**Task instructions:**
Return the listing below verbatim. Pictures do not belong in the copy.

----------

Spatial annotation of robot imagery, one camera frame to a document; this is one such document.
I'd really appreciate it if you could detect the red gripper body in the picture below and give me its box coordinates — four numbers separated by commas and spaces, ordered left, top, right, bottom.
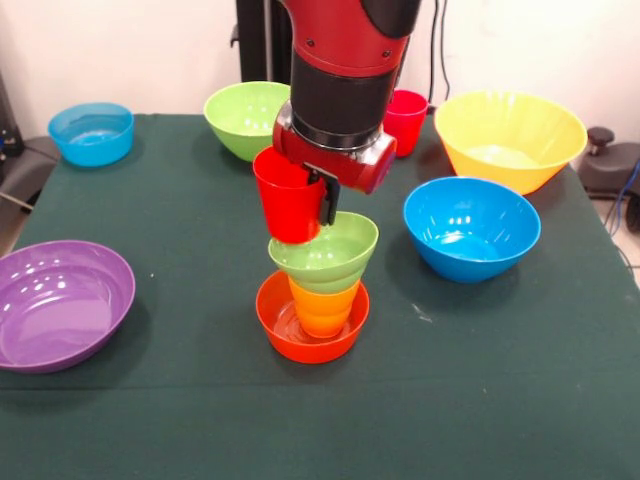
272, 99, 399, 197

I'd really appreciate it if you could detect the red plastic cup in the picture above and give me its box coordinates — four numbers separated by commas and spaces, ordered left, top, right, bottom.
252, 146, 327, 246

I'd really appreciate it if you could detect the small green ribbed bowl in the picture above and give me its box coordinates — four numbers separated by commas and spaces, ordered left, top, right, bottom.
267, 211, 380, 294

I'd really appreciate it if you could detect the large green plastic bowl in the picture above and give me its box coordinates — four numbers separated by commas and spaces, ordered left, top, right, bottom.
203, 81, 293, 163

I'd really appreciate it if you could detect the orange plastic cup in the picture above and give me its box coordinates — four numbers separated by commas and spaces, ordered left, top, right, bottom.
288, 279, 361, 340

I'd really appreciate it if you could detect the orange plastic bowl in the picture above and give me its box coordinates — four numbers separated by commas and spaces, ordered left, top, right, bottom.
254, 271, 371, 365

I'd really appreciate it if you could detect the small blue plastic bowl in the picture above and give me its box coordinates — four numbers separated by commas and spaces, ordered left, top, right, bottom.
47, 102, 135, 168

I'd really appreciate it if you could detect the purple plastic bowl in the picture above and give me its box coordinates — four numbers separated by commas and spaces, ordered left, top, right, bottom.
0, 239, 137, 375

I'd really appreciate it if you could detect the pink plastic cup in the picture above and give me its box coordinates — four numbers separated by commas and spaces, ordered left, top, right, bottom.
383, 89, 430, 158

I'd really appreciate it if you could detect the large blue plastic bowl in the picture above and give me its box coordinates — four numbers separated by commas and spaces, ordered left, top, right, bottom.
402, 176, 543, 285

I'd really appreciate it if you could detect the yellow plastic bowl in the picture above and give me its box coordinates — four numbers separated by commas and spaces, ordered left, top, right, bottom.
433, 90, 589, 196

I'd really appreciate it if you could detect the dark green tablecloth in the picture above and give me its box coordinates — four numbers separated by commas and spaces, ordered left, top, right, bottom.
0, 113, 640, 480

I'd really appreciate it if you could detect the grey base with black knob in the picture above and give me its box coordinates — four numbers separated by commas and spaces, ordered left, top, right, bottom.
579, 126, 640, 201

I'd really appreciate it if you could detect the grey machine base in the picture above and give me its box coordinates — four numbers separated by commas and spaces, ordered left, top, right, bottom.
0, 134, 64, 211

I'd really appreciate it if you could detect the black equipment rack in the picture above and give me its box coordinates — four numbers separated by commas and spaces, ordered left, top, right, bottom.
0, 69, 26, 169

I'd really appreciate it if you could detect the black hanging cable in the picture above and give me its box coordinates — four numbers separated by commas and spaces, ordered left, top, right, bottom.
428, 0, 454, 104

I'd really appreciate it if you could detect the blue cable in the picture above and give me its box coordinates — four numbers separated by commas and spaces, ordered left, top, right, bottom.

----------

**The answer:**
Spatial annotation of robot imagery, one camera frame to a document; this is one such document.
I'd really appreciate it if you could detect the red gripper body in the picture below and give me its box coordinates — four numbers separated by commas and spaces, ordered left, top, right, bottom.
272, 99, 399, 197

I'd really appreciate it if you could detect the red plastic cup in the picture above and give me its box coordinates — four numbers separated by commas and spaces, ordered left, top, right, bottom.
252, 146, 327, 246

I'd really appreciate it if you could detect the small green ribbed bowl in the picture above and give me its box coordinates — four numbers separated by commas and spaces, ordered left, top, right, bottom.
267, 211, 380, 294

I'd really appreciate it if you could detect the large green plastic bowl in the picture above and give me its box coordinates — four numbers separated by commas and spaces, ordered left, top, right, bottom.
203, 81, 293, 163

I'd really appreciate it if you could detect the orange plastic cup in the picture above and give me its box coordinates — four numbers separated by commas and spaces, ordered left, top, right, bottom.
288, 279, 361, 340

I'd really appreciate it if you could detect the orange plastic bowl in the picture above and give me its box coordinates — four numbers separated by commas and spaces, ordered left, top, right, bottom.
254, 271, 371, 365

I'd really appreciate it if you could detect the small blue plastic bowl in the picture above and give me its box coordinates — four numbers separated by commas and spaces, ordered left, top, right, bottom.
47, 102, 135, 168

I'd really appreciate it if you could detect the purple plastic bowl in the picture above and give me its box coordinates — four numbers separated by commas and spaces, ordered left, top, right, bottom.
0, 239, 137, 375

I'd really appreciate it if you could detect the pink plastic cup in the picture above and give me its box coordinates — four numbers separated by commas and spaces, ordered left, top, right, bottom.
383, 89, 430, 158

I'd really appreciate it if you could detect the large blue plastic bowl in the picture above and give me its box coordinates — four numbers separated by commas and spaces, ordered left, top, right, bottom.
402, 176, 543, 285

I'd really appreciate it if you could detect the yellow plastic bowl in the picture above and give me its box coordinates — four numbers separated by commas and spaces, ordered left, top, right, bottom.
433, 90, 589, 196

I'd really appreciate it if you could detect the dark green tablecloth in the picture above and give me its box coordinates — four numbers separated by commas and spaces, ordered left, top, right, bottom.
0, 113, 640, 480

I'd really appreciate it if you could detect the grey base with black knob in the picture above and give me its box coordinates — four numbers separated by commas and spaces, ordered left, top, right, bottom.
579, 126, 640, 201

I'd really appreciate it if you could detect the grey machine base in the picture above and give me its box coordinates — four numbers separated by commas and spaces, ordered left, top, right, bottom.
0, 134, 64, 211

I'd really appreciate it if you could detect the black equipment rack in the picture above and give me its box coordinates — four numbers separated by commas and spaces, ordered left, top, right, bottom.
0, 69, 26, 169

I'd really appreciate it if you could detect the black hanging cable in the picture above and give me its box coordinates — four numbers separated by commas and spaces, ordered left, top, right, bottom.
428, 0, 454, 104

I'd really appreciate it if you could detect the blue cable in the picture above and give me its box coordinates — four numbers separated by commas and spaces, ordered left, top, right, bottom.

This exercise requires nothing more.